19-10-2021 09:49:36 PM

Gobiernos y pandemia

Por Valentín Varillas

 

No, no todos los niveles de gobierno han reaccionado igual en tiempos de pandemia.

Aunque el federal se ha erigido desde el principio, como el eje rector de las políticas públicas y medidas para contener los contagios, en los hechos, existen diferencias importantes en su actuar, comparado con el de muchas entidades federativas.

Inclusive en estados gobernados por el mismo partido.

Puebla por ejemplo.

El estado, a partir de la determinación de cerrar actividades productivas, se caracterizó por ser uno de los que actuó con más cautela y preocupación.

Y puso el ejemplo en primera persona.

Cancelando con gran anticipación la versión 2020 de la Feria de Puebla, por ejemplo, con todo lo que esto implicó.

La molestia ciudadana por no llevar a cabo un evento tradicional, que si bien era importante en términos económicos, haberlo llevado a cabo hubiera significado un auténtico suicidio por el potencial número de contagios y decesos que hubiera podido ocasionar.

Responsabilidad, antes de popularidad.

La invitación a quedarse en casa, vino de la mano de la suspensión de giras de trabajo, actos públicos y la implementación inmediata del modelo “home office” para la gran mayoría de trabajadores del servicio público.

El gobernador Barbosa y sus secretarios utilizaron siempre- y lo siguen haciendo- el cubrebocas.

Sin pretextos ni medias tintas y desde el primer día.

Tanto en las ruedas de prensa virtuales que se llevan a cabo todos los días para informar las acciones que lleva a cabo el gobierno como en los encuentros que se realizan con otros actores de la vida pública local o nacional.

Lo mismo con la obligatoriedad de la sana distancia y las medidas preventivas pertinentes previo al acceso a cualquier oficina pública del gobierno estatal.

El ejemplo, en estos casos y después de año y medio de pandemia, ha demostrado ser fundamental.

Por eso, líderes y gobernantes a lo largo y ancho del planeta muestran congruencia entre el decir y el hacer, utilizando el que hasta la fecha es unánimemente reconocido como el más eficiente preventivo de contagios.

El actuar, siempre pesará mucho más que el simple discurso.

En los picos de contagios, cuando los indicadores han alcanzado altos históricos, Puebla fue punta de lanza nacional en el tema de la reconversión hospitalaria.

Garantizar servicios de salud, tanto públicos como privados, ha sido un tema de altísima prioridad en la agenda oficial.

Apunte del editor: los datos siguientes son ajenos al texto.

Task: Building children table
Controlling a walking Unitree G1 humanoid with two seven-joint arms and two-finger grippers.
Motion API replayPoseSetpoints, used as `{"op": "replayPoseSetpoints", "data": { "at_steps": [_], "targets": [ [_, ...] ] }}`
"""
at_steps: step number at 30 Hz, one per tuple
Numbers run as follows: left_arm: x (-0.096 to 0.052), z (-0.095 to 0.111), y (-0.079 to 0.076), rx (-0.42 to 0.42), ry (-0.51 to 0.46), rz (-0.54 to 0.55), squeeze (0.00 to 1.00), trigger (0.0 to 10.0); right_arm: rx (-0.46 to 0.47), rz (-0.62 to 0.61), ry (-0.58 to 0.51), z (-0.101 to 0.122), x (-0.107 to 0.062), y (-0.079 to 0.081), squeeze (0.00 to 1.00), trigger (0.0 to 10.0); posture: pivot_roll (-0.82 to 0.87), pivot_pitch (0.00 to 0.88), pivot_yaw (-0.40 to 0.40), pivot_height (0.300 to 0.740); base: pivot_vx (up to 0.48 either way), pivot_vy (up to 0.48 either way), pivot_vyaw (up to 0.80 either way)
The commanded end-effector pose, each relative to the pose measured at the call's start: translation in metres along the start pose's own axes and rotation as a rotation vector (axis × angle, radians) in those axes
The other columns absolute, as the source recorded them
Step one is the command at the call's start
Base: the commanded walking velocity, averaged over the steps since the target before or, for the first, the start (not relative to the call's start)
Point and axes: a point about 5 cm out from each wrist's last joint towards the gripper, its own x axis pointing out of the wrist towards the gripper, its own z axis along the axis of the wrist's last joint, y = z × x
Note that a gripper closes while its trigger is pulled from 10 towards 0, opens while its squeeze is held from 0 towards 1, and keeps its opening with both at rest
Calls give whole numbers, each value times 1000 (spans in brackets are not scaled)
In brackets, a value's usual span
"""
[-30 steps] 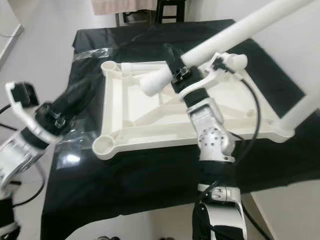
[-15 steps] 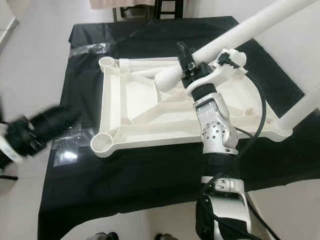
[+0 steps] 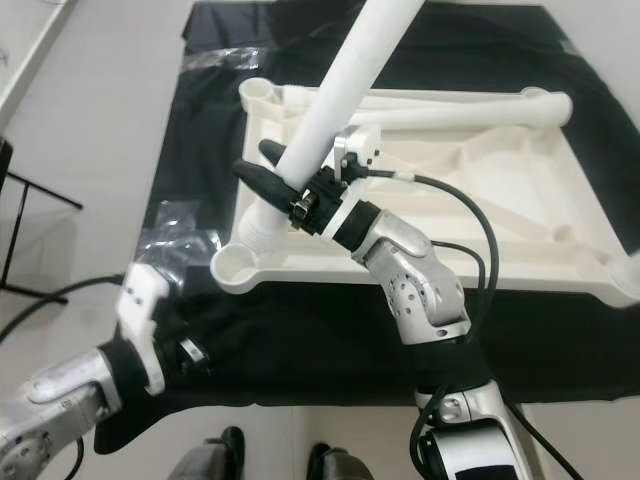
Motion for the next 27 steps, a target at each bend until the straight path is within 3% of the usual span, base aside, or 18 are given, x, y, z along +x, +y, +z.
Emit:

Y se ha evitado el colapso, por inminente que pudiera haber parecido en distintos momentos en donde los números crecían de manera importante, pero sobre todo: consistente.

Lo mismo con la logística y operación del tema de la aplicación de vacunas.

Atrás quedó el enorme caos y la desorganización que privaron los primeros días, cuando la representación del gobierno federal determinó asumir la responsabilidad al cien por ciento, sin apoyarse en la infraestructura y el personal pública estatal.

A pesar de todo esto, aquí hemos fallado como sociedad.

Desde el principio y hasta la fecha.

En momentos en donde la recomendación era de “apertura gradual”, la movilidad social se fue a las nubes.

Muchos, afectados en lo económico, operaron sus antros, sus salones de fiesta y otros lugares de alta concentración de gente de manera clandestina.

Desgraciadamente, por el hartazgo social al encierro, su poder de convocatoria fue muy alto, lo que representó en su momento un dique importante para la efectividad de las acciones de gobierno.

En la primera y segunda olas, fue evidente que los ciudadanos aprendimos poco, muy poco.

Metidos ya en la tercera ola de contagios, el panorama no parece muy diferente.

Es imposible parar nuevamente la economía, pero sí moderar el ansia de convivencia masiva a través de la responsabilidad social.

El avance en la vacunación en Puebla, no ha sido el deseado porque simplemente no llega el número de vacunas que aquí se necesitan.

Es un balón que está al cien por ciento en la cancha del gobierno de la República que, más allá de excusas o pretextos, tendrá que voltear muy pronto a vernos, por la importancia que tenemos en el contexto nacional y por ser un estado con ciudades de muy alta concentración poblacional.

Les guste o no, es ya un tema de seguridad sanitaria importante para el país.

Las comparaciones, dice el clásico, resultan odiosas, pero en la realidad que se vive en México por efectos de la pandemia, se vuelven no solo son deseables, sino justas y necesarias para el aprendizaje de todos: gobiernos y sociedad.